Key considerations for max performance, idiot proofing, ease of use, user friendlyness and lowest power consumption:
  • KISS Principle. Try to limit it all to one box.
    • Caveat against the KISS above. Putting it all in one box could be a single point of failure, but does limit power consumption.
    • One box solution will give you firewall protection, encryption protection, repeater/bridge functionality (depends on your box) and lower overall power consumption.
  • Security is critical. A single firewall wireless box with encryption to your laptops is a lot simpler than running a firewall application on each pc and much more secure. Also, running multiple personal firewalls increases each laptops power consumption. Lets be realistic. Most people other than us IT guys (of course) have clicked “ok” to a firewall app, virus warning or spyware app warning, only to be infected. Try saving your data, email, media and reinstalling windows + all apps when at sea. Not fun.
  • Local WiFi rules, USB sucks except for simplicity (sort of).
    • You have to have the drivers set up for each laptop and with each different OS, you have more hassle and complexity.
    • USB up close to the mast, does the job, but you don’t have a marine rated solution with the dongle up the pole.
    • USB local to the laptop, with RF to the pole, you have to deal with RF loss on the coax and few USB dongles really output the optimal power to cope with the coax and antenna loss.
    • Most of us will have multiple laptops and multiple users. Logic says that your nav laptop should only be that and NOT multi functional. (KISS and avoid crashes etc., no silly apps other than required for running the boat.)

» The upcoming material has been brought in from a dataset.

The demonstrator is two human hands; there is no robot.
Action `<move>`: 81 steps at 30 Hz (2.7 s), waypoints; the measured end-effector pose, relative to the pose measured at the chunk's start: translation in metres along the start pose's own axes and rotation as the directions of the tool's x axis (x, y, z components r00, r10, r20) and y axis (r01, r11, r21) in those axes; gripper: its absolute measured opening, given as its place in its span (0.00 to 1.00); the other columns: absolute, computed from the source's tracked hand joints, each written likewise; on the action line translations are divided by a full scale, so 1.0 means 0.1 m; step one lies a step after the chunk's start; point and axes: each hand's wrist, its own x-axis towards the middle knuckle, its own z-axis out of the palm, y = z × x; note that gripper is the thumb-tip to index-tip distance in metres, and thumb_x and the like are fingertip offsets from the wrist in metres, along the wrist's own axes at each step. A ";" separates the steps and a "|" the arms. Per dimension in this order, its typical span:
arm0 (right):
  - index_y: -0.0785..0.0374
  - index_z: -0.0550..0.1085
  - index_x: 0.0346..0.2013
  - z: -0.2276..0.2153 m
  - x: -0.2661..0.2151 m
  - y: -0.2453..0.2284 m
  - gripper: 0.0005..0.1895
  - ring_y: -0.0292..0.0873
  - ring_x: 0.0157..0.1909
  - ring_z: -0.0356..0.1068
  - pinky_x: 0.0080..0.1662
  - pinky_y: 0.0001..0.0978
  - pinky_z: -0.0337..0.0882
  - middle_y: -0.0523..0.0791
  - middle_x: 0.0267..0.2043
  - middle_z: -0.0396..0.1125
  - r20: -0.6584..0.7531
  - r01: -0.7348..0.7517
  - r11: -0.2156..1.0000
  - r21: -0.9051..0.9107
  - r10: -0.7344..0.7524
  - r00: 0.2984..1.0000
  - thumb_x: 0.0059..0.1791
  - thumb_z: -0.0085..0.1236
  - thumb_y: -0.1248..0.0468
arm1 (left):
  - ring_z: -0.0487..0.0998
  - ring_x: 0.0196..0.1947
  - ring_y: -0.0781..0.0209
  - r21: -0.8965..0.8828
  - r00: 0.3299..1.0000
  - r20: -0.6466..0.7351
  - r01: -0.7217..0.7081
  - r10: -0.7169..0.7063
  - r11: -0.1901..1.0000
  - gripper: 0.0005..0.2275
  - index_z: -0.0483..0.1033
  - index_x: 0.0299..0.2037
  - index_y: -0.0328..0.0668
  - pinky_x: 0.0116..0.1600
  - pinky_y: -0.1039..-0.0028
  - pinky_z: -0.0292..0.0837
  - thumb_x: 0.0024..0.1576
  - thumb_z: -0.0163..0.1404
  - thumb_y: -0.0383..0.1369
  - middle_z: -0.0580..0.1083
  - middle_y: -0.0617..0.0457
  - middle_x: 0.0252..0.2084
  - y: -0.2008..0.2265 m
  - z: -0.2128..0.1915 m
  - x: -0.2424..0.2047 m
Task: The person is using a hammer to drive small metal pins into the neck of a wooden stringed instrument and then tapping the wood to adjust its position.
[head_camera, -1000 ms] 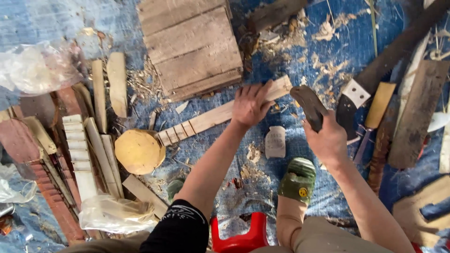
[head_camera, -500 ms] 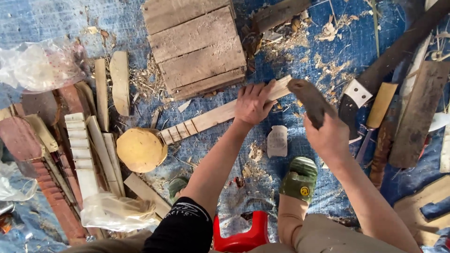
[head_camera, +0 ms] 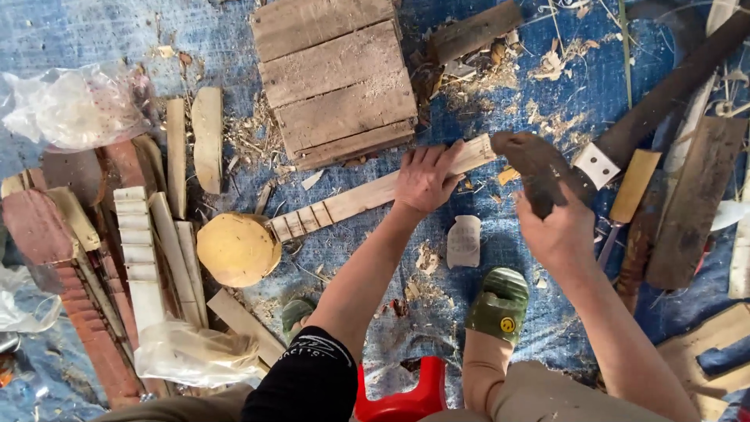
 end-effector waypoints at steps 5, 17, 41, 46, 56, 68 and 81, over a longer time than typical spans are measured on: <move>0.72 0.76 0.51 0.49 -0.01 0.44 0.21 0.68 0.35 0.76 0.33 0.54 0.76 0.62 0.30 0.73 0.035 0.010 0.993 -0.114 -0.006 0.999 0.53 0.65 0.57 | 0.76 0.52 0.56 0.037 1.000 0.001 -0.026 0.026 0.999 0.33 0.63 0.70 0.63 0.61 0.56 0.70 0.54 0.59 0.51 0.72 0.57 0.49 -0.02 0.03 -0.02; 0.64 0.76 0.47 0.17 -0.03 0.19 0.09 0.50 0.28 0.74 0.29 0.35 0.71 0.51 0.32 0.73 -0.032 0.380 0.876 -0.297 -0.407 0.913 0.55 0.62 0.64 | 0.76 0.50 0.55 0.007 1.000 -0.009 -0.028 0.028 1.000 0.32 0.62 0.71 0.63 0.59 0.57 0.70 0.55 0.58 0.50 0.72 0.57 0.49 -0.02 -0.01 0.02; 0.59 0.69 0.61 0.23 -0.34 0.65 0.24 0.68 0.42 0.75 0.39 0.60 0.77 0.59 0.40 0.74 0.061 -0.371 0.929 -0.012 0.371 0.927 0.55 0.64 0.53 | 0.77 0.53 0.55 0.020 1.000 0.022 -0.018 0.017 1.000 0.33 0.65 0.70 0.63 0.62 0.54 0.70 0.54 0.59 0.52 0.73 0.57 0.52 -0.02 0.03 -0.01; 0.60 0.73 0.57 0.53 -0.71 1.25 0.24 0.63 0.36 0.77 0.35 0.53 0.79 0.54 0.36 0.75 0.025 -0.256 0.956 -0.145 0.262 0.965 0.53 0.67 0.51 | 0.72 0.64 0.53 0.028 0.988 0.152 0.037 -0.041 0.999 0.41 0.59 0.74 0.64 0.68 0.50 0.63 0.50 0.64 0.51 0.70 0.54 0.65 0.04 -0.40 -0.11; 0.74 0.75 0.52 0.85 -1.17 1.81 0.18 0.62 0.48 0.69 0.53 0.51 0.70 0.59 0.48 0.70 -0.011 0.362 0.900 -0.241 -0.375 0.927 0.59 0.73 0.62 | 0.82 0.35 0.60 -0.369 0.810 -0.202 0.458 -0.551 0.809 0.16 0.79 0.46 0.46 0.42 0.72 0.78 0.48 0.58 0.19 0.80 0.55 0.40 -1.16 -1.96 -1.76; 0.66 0.74 0.47 1.08 -1.13 1.71 0.23 0.61 0.46 0.68 0.51 0.51 0.70 0.55 0.45 0.68 -0.179 0.088 0.935 -0.343 -0.157 0.971 0.57 0.66 0.47 | 0.78 0.34 0.62 -0.417 0.607 -0.230 0.644 -0.760 0.641 0.06 0.80 0.44 0.42 0.42 0.71 0.74 0.59 0.52 0.29 0.80 0.55 0.36 -1.02 -1.99 -2.51; 0.56 0.75 0.44 1.29 -1.11 1.79 0.28 0.54 0.42 0.74 0.46 0.44 0.76 0.47 0.37 0.66 -0.333 0.012 0.874 -0.487 -0.198 0.922 0.53 0.61 0.35 | 0.83 0.36 0.43 -0.201 0.908 0.302 0.358 -0.289 0.912 0.10 0.78 0.51 0.48 0.41 0.57 0.80 0.67 0.46 0.37 0.76 0.47 0.44 0.25 -0.89 -0.03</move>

    • Multi-user: When you connect to WiFi, you are going to be anchored/berthed. When in WiFi range, there will be a mad rush to connect anything IP. Hence the skipper will need to download the latest nav stuff like charts, weather, software updates etc for the nav laptop. Then there is the missus (and yourself and any crew, especially the little ones) connecting on PC’s and downloading bucket loads of everything. If you have USB there will be a fight for the connection. You need WiFi locally on the boat for seamless multi user.
    • Other than multiple PC’s simultaneously, WiFi locally means that one doesn’t have to worry about cables or position on the boat (bed, saloon, cockpit, beach etc..).
    • WiFi locally on the boat means you can set up a PC as a media server, a Network Attached Storage (NAS) or third party media streaming solution and deliver it to anywhere on the boat even when NOT connected to the internet via the shore. Lets face it, we all have terabytes of downloaded movies, music etc.. and most smart phones, iphones, etc can use WiFi to stream content.
  • Omni vs Directional Antenna. Unless you have one of those anti sway gadgets that hang of each side of the boat, I tend to agree with “Gashmore”, ease of use is probably more important than getting an extra mile or so. It’s nice just to find a signal, throw out the anchor and not have to do anything more except surf the net, check emails and fish etc..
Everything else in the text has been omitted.